Kandahar (Afghanistan), 2 dic. (Apcom) – I rinforzi statunitensi promessi dal presidente Barack Obama non faranno che rafforzare la resistenza della guerriglia talebana: lo ha affermato un portavoce delle milizie, Qari Yousuf Ahmadi, intervistato telefonicamente dall’Agence France Presse.
“Il Presidente americano ha annunciato la sua nuova e vergognosa strategia per l’Afghanistan: ma la sua speranza di controllare militarmente il nostro Paese è destinata a fallire, i 30mila soldati in più non faranno che rafforzare la resistenza”, ha dichiarato Ahmadi.

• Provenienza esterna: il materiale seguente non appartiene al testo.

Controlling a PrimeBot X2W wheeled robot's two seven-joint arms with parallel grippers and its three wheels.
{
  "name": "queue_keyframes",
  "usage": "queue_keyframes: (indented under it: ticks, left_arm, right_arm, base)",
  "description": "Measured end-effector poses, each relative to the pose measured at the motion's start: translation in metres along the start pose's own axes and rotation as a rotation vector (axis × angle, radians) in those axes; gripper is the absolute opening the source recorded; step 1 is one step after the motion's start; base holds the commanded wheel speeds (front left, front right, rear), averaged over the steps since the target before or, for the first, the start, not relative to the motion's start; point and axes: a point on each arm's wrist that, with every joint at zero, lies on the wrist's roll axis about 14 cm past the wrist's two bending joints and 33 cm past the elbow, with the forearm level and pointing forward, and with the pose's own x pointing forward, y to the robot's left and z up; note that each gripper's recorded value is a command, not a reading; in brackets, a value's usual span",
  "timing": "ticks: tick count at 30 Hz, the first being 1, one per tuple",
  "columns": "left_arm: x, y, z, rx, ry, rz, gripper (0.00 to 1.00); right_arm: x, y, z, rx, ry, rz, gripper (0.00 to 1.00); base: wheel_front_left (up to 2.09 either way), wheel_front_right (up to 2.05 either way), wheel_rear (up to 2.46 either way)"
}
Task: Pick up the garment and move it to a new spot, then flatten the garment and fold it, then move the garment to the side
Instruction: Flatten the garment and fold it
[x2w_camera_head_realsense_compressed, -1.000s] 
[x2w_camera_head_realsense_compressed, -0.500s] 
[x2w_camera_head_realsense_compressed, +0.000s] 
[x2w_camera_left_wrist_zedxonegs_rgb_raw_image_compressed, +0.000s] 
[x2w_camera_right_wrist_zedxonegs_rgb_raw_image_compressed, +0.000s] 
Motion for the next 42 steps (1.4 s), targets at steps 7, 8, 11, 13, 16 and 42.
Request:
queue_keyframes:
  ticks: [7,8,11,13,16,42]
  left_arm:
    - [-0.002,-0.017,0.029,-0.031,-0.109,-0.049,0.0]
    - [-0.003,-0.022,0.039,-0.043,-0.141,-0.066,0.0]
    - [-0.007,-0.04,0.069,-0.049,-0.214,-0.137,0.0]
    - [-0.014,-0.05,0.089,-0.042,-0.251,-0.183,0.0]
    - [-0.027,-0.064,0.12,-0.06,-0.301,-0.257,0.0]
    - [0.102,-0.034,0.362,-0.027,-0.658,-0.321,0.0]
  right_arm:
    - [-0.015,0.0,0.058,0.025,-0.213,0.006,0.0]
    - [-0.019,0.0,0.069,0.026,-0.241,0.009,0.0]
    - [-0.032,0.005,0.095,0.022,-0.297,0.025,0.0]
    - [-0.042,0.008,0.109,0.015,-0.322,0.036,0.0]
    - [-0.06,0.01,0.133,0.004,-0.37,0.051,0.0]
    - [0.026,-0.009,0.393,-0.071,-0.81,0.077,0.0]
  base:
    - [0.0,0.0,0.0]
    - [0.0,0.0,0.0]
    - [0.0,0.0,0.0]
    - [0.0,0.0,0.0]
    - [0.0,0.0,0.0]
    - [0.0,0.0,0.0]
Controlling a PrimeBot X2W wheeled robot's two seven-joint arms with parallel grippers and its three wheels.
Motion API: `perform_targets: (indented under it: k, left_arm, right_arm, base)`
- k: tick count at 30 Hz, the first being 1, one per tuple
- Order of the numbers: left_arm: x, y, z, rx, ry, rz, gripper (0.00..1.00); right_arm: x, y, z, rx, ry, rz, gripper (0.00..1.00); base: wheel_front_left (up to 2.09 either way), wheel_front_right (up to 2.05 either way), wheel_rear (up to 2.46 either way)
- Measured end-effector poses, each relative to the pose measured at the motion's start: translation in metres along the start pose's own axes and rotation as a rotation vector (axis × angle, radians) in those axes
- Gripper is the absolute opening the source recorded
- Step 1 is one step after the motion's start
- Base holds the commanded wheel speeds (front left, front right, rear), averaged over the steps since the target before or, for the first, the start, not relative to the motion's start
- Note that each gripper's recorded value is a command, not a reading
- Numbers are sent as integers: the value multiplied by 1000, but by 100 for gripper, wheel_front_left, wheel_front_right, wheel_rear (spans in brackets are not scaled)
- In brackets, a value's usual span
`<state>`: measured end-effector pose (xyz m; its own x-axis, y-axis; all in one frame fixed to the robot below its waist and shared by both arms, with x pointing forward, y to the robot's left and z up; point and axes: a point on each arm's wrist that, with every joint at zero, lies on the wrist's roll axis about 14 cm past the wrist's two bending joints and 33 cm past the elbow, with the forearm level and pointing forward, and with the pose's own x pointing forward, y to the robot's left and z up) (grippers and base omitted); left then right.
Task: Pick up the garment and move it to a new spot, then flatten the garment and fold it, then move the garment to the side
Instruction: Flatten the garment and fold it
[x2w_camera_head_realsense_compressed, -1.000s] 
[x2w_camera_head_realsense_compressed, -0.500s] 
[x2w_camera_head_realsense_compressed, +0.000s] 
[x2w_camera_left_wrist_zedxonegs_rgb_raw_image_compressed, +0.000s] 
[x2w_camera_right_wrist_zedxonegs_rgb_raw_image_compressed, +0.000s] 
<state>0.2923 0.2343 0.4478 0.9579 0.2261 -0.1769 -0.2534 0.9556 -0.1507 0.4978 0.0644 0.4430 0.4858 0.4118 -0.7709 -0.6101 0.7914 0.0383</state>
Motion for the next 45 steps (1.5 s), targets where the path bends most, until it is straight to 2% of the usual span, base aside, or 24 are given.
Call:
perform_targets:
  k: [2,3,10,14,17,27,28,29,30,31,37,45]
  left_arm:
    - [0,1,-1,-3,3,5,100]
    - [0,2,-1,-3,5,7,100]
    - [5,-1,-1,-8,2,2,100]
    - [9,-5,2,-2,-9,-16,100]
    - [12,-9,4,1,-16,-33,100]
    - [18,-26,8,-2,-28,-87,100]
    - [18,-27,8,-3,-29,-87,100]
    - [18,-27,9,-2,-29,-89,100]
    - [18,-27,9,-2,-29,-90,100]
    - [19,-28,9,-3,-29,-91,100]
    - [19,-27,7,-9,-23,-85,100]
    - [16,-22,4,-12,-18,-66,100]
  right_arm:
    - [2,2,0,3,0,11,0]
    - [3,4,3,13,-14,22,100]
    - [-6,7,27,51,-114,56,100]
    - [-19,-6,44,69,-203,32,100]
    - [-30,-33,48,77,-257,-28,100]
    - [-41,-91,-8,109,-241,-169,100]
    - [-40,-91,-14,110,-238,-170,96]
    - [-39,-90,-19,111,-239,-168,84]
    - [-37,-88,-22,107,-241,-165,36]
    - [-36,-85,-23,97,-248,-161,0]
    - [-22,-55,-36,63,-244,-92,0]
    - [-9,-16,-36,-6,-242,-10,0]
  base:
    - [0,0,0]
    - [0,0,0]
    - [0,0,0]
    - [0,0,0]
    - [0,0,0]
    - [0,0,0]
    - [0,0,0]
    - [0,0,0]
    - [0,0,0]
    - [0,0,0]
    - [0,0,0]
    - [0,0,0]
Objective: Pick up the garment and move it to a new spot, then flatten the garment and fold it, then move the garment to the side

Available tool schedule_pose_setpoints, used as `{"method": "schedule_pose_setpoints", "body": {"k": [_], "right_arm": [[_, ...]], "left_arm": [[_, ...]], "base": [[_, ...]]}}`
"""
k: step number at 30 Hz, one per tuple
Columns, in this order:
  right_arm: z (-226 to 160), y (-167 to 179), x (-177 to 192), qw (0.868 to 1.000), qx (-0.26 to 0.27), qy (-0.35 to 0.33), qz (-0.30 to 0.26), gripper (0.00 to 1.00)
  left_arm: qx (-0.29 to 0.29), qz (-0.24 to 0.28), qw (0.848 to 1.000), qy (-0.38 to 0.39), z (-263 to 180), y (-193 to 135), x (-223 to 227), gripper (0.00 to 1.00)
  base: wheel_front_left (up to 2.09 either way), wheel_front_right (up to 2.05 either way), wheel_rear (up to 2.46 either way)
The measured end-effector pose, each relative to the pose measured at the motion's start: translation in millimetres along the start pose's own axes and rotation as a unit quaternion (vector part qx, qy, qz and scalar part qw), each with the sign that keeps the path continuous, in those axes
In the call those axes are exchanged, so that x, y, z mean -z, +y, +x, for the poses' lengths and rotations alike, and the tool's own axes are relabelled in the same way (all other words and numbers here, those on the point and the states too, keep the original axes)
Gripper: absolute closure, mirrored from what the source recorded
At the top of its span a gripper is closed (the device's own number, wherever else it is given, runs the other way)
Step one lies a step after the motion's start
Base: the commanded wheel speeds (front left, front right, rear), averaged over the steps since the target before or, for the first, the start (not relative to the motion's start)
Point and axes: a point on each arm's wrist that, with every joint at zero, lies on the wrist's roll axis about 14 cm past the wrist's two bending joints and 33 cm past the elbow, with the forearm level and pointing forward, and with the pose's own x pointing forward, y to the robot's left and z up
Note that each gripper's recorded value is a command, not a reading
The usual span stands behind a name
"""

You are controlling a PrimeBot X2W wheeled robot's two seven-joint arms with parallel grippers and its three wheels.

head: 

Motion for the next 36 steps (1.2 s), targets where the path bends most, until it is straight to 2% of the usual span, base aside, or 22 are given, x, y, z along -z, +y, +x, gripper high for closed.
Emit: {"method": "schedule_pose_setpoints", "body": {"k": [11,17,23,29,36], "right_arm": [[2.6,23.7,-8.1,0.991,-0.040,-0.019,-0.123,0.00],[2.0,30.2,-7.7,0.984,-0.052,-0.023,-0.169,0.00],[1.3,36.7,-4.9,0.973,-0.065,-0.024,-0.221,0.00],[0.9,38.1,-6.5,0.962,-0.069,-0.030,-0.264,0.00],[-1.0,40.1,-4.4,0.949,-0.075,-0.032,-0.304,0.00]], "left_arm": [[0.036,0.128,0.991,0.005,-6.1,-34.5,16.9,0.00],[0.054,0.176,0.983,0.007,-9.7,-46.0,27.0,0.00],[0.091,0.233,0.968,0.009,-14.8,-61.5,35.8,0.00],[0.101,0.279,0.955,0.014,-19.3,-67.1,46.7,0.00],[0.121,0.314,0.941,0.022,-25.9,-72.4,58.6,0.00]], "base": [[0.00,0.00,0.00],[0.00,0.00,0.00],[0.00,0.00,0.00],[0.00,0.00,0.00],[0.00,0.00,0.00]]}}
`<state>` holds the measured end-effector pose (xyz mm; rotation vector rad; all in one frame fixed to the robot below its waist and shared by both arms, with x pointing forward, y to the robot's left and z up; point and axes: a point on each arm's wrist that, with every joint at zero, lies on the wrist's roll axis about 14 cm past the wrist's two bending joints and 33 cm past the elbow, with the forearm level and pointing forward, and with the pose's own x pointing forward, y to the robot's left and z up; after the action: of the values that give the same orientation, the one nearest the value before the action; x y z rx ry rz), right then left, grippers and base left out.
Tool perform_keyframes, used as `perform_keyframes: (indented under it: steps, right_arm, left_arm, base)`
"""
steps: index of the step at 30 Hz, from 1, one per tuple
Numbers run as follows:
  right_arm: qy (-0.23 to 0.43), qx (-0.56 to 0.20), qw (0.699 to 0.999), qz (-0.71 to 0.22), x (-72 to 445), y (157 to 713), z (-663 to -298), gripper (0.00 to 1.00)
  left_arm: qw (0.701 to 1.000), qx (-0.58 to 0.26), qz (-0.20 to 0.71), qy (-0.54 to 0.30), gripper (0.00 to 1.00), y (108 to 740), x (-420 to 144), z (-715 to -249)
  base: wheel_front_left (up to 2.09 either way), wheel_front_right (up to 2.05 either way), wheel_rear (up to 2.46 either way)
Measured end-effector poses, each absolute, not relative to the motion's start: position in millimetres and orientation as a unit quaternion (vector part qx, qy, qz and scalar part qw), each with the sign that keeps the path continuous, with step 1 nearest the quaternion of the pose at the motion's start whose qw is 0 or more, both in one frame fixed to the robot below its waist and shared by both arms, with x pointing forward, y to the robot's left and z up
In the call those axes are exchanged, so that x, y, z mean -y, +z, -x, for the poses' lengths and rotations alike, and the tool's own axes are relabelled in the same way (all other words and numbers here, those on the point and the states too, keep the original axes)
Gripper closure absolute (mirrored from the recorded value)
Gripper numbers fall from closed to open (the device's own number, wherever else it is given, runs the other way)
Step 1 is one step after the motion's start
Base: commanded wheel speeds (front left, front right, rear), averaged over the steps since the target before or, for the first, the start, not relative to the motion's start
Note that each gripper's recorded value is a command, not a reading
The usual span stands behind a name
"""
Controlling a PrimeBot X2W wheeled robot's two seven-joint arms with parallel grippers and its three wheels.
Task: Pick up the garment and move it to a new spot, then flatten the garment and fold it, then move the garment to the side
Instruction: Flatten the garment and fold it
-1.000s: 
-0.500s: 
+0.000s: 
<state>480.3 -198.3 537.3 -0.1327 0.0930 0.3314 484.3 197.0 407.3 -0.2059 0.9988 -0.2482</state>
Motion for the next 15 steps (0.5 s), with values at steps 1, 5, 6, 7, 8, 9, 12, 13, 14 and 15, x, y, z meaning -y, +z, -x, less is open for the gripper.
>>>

“Gli americani saranno costretti ad una ritirata vergognosa una volta compreso che non potranno raggiungere il loro obbiettivo, come già i russi prima di loro: Obama vedrà sfilare numerosi feretri dei soldati uccisi in Afghanistan”, ha concluso il portavoce.
Nel suo discorso tenuto ieri all’Accademia di West Point Barack
Obama ha annunciato le linee guida della nuova strategia per
l’Afghanistan, con l’obbiettivo di ottenere il ritorno dei primi
militari nel Paese a partire dal luglio del 2011: per ottenere
questo risultato la Casa Bianca ha autorizzato l’invio di 30mila
militari per “combattere l’insurrezione e mettere in sicurezza i
centri abitati più popolosi”. La nuova strategia costerà 30 miliardi di dollari per il solo primo anno ma, ha sottolineato Obama, permetterà di “mettere fine con successo” al conflitto.